*WORK ITEM*: Every line below needs to be transcribed without alteration, and no image may be carried over.

■ ■ ■ ■

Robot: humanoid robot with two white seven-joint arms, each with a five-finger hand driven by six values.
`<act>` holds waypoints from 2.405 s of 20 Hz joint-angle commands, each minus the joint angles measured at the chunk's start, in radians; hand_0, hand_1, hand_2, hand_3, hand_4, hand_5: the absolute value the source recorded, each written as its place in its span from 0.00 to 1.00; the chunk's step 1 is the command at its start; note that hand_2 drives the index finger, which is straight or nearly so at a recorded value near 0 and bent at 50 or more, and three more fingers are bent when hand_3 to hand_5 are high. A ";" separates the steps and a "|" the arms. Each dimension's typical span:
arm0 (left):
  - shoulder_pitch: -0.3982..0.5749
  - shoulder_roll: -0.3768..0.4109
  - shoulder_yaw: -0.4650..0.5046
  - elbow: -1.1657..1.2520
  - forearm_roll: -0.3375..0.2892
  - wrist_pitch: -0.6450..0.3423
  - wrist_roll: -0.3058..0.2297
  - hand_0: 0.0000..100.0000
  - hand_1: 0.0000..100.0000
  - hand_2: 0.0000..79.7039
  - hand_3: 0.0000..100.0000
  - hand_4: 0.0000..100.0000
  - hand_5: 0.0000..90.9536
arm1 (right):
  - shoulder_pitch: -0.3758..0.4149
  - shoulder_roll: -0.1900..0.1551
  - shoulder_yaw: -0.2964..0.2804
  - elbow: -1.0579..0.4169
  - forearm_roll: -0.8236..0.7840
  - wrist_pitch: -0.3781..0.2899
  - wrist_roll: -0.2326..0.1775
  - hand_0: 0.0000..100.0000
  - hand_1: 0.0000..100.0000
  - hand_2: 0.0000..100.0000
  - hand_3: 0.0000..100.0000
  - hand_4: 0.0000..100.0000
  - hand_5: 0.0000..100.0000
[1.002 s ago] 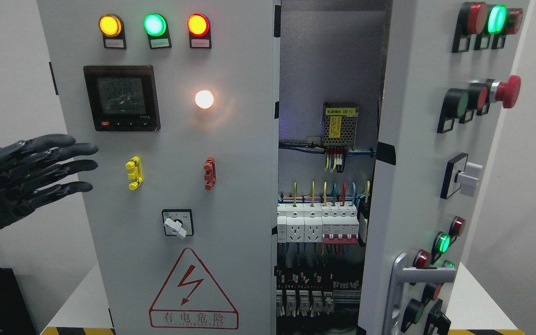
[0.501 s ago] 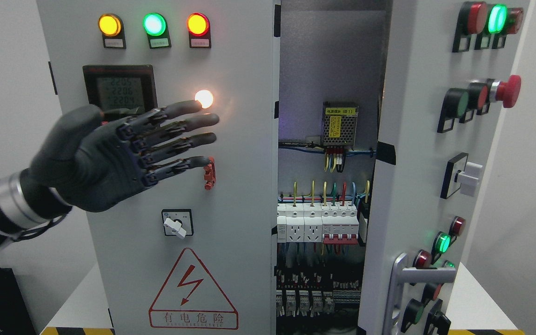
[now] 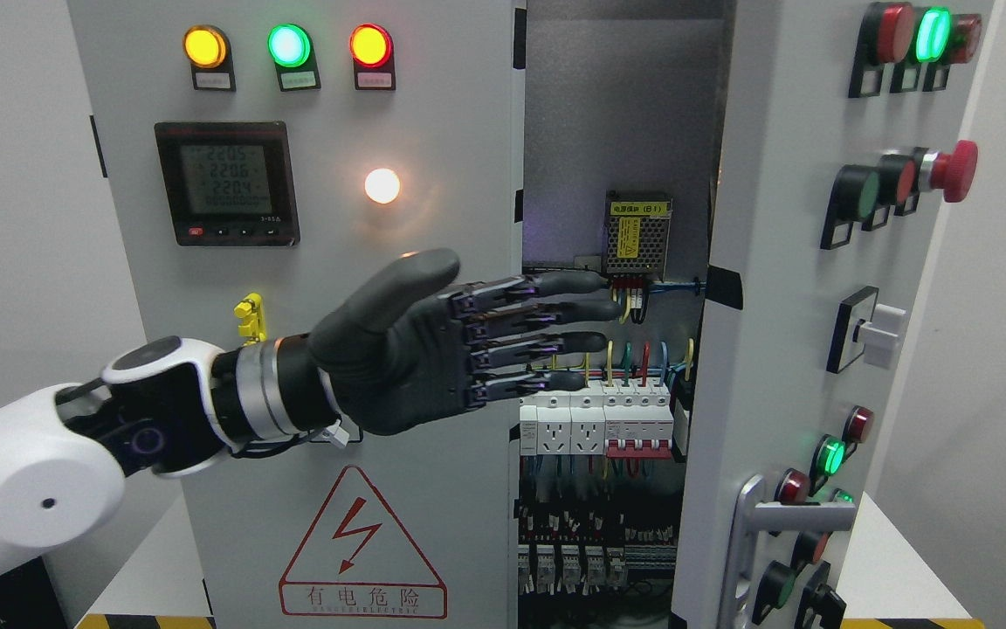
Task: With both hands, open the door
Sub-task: 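Reach the left hand into the gap between the two cabinet doors, then push the push-button door outward with the left hand's back, then withdraw the left hand out of the cabinet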
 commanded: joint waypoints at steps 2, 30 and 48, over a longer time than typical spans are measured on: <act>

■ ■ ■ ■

*OUTPUT BELOW*:
Robot: humanoid robot with two white seven-joint arms, each with a five-finger hand driven by six values.
`<act>` holds waypoints from 2.405 s of 20 Hz joint-angle commands, each minus the joint angles measured at the chunk's start, in radians; hand_0, hand_1, hand_2, hand_3, hand_4, hand_5: the absolute value the source recorded, each written as its place in its span from 0.00 to 1.00; the chunk's step 1 is the command at its start; note that hand_2 drives the index finger, which is straight or nearly so at a recorded value near 0 and bent at 50 or more, and three more fingers are bent when hand_3 to hand_5 are high. A ";" separates the steps and a "|" the arms. Each dimension's typical span:
arm0 (left):
  - shoulder_pitch: -0.3982..0.5749
  - shoulder_roll: -0.3768..0.4109
  - shoulder_yaw: -0.4650..0.5046
  - elbow: -1.1657..1.2520
  - forearm_roll: -0.3375..0.2892
  - wrist_pitch: -0.6450..0.3423
  - wrist_roll: -0.3058..0.2297
  - hand_0: 0.0000..100.0000
  - hand_1: 0.0000..100.0000
  - hand_2: 0.0000..79.7039
  - hand_3: 0.0000..100.0000
  - hand_4: 0.0000..100.0000
  - hand_5: 0.0000..90.9536
arm1 (right):
  - shoulder_pitch: -0.3758..0.4149
  - shoulder_roll: -0.1900..0.1551
  - shoulder_yaw: -0.2964..0.2804
  - elbow: -1.0579..0.4169
  - forearm_roll: -0.8236..0.7840
  - wrist_pitch: -0.3781..0.2899
  - wrist_roll: -0.2326..0.1775
  - hand_0: 0.0000..100.0000
  - hand_1: 0.0000..100.0000
  - hand_2: 0.0000..100.0000
  - hand_3: 0.0000..100.0000
  - hand_4: 0.0000..100.0000
  - hand_5: 0.0000..100.0000
[1.002 s ago] 
[0.501 s ago] 
[now] 
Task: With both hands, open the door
Sub-task: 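Reach the left hand into the gap between the two cabinet doors, then push the push-button door outward with the left hand's back, then withdraw the left hand out of the cabinet
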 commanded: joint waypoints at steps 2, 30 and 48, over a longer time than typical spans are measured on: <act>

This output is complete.